Well then, whats the point of playing as a medium?
As a medium, you can bring a shotgun to beat me at close range, an AR to beat me at midrange, and a Sniper to beat me at long range. You can keep your advantage based on what gun you bring. (Beat = more effective. Theoretically I can still out shoot you, because my gun will actually hit you when I point it at you.) Also you can bring a reliable SMG as a secondary weapon. So neither a light, nor a medium, nor a heavy, would be at a disadvantage at any range. Mediums stand to gain from this proposal too.
Wait! If a light gets an all around good gun then he doesn’t have to make tactical decisions on what gun he brings?
No. I could still opt for a sniper and play from long range.
What about pistols aren’t they good at medium range?

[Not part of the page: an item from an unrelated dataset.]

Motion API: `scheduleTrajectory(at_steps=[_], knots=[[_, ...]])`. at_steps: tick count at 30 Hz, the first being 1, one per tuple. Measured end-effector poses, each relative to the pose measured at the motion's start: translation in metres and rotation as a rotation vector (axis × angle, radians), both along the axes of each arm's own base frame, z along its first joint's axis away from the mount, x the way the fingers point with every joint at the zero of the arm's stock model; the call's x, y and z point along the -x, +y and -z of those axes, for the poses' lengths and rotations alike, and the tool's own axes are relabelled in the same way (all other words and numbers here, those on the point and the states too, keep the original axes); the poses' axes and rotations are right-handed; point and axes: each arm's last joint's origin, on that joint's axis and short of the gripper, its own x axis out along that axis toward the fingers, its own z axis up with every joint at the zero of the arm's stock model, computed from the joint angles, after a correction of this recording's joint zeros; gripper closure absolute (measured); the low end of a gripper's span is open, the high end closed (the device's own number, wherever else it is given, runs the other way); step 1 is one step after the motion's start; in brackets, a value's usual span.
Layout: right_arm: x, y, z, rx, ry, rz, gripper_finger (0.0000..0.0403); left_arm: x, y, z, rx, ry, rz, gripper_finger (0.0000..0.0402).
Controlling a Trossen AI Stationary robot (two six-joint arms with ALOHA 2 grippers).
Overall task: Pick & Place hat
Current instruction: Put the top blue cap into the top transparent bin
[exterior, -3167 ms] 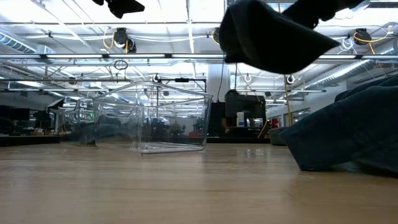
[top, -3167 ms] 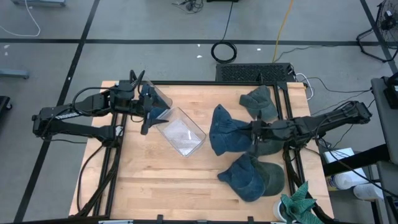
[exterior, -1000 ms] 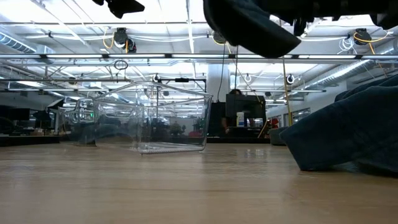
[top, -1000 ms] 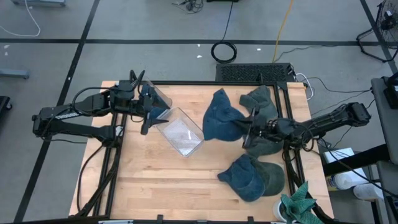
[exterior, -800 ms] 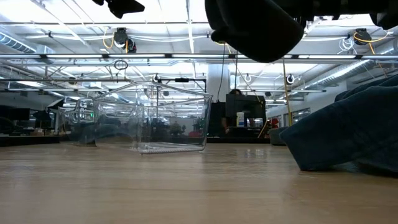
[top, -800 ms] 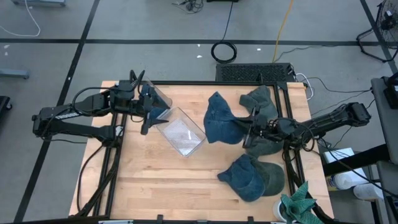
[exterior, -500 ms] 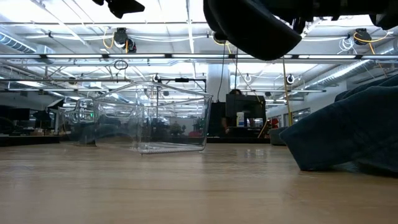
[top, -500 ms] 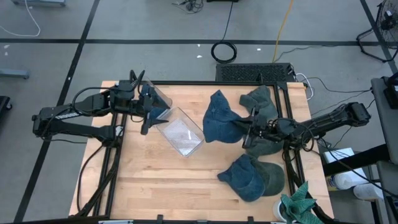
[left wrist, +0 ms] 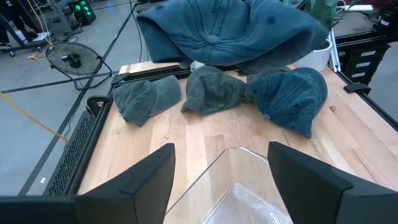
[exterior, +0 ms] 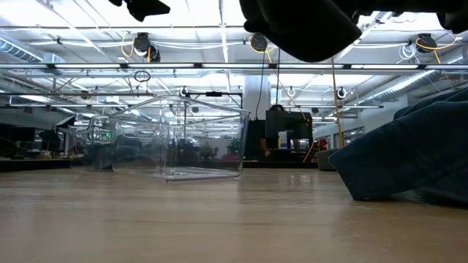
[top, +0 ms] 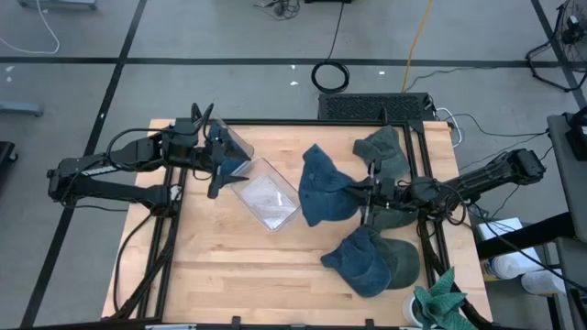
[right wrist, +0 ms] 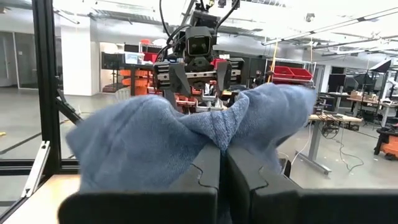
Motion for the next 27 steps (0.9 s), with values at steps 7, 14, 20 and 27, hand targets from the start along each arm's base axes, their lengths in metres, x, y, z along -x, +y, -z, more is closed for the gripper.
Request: scheduleTrajectory(at_steps=[7,14,20,27], knots=[[-0.0002,0.0000,0.0010,0.003,0.010,0.001,0.0403,-0.0001,0.0000,0.0001,0.000,0.000,0.000,0.0133],[-0.0003,0.0000,0.0014,0.004,0.015,0.001,0.0403,0.0000,0.0000,0.0000,0.000,0.000,0.000,0.0132],[-0.0003,0.0001,0.0014,0.007,0.016,0.002,0.0403,-0.0001,0.0000,0.0001,0.000,0.000,0.000,0.0133],[-0.0003,0.0001,0.0014,0.007,0.016,0.002,0.0403,0.0000,0.0000,0.0000,0.000,0.000,0.000,0.0133]])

No. Fast paced guns are good for fast paced gameplay. Mossberg is worse because it is pump, Hjammerdiem is better because it is burst. Barnett is worse because it is bolt, Dragunov is better because it is semi. Pistols are bad because they are semi, machine pistols are better because they are auto.
So even if the sea eagle and revolvers can be used at midrange they are horribly outclassed by ARs or even by SMGs at midrange.
TLDR: SMGs too much spread, Pistols suck, no body type/weapon balance disturbed by SMG spread reduction.